--- Available data ---
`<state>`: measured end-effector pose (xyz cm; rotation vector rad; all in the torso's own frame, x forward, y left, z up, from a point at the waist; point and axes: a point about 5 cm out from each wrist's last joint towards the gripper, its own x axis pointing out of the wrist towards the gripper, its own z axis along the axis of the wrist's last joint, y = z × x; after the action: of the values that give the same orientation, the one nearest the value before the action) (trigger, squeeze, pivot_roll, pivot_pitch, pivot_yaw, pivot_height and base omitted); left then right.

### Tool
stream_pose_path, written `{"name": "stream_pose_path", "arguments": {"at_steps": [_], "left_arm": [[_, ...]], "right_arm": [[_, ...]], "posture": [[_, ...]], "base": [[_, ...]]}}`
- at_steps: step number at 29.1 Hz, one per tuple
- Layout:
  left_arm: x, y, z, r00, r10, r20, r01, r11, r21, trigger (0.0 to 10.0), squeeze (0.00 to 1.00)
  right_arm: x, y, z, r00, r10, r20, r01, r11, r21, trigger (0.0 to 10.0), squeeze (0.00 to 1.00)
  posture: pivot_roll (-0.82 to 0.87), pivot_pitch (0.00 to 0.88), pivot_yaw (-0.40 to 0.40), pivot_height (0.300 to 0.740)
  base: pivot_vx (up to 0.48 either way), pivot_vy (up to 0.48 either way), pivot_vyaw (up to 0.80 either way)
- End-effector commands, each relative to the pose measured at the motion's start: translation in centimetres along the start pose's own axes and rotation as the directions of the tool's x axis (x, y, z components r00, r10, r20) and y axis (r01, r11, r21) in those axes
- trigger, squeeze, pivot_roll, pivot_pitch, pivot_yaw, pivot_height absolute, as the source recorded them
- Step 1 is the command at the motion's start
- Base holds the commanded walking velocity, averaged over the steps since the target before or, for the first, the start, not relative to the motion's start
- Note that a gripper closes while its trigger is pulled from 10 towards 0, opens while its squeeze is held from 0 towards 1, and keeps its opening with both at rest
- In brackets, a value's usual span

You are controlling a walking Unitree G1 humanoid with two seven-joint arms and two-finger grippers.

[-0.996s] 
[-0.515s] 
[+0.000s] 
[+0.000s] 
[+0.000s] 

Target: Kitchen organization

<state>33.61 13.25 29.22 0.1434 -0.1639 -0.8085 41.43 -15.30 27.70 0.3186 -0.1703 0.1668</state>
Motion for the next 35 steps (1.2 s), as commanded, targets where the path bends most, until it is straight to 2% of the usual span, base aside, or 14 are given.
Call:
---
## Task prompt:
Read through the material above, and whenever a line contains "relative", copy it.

## Written solution:
- End-effector commands, each relative to the pose measured at the motion's start: translation in centimetres along the start pose's own axes and rotation as the directions of the tool's x axis (x, y, z components r00, r10, r20) and y axis (r01, r11, r21) in those axes
- Base holds the commanded walking velocity, averaged over the steps since the target before or, for the first, the start, not relative to the motion's start

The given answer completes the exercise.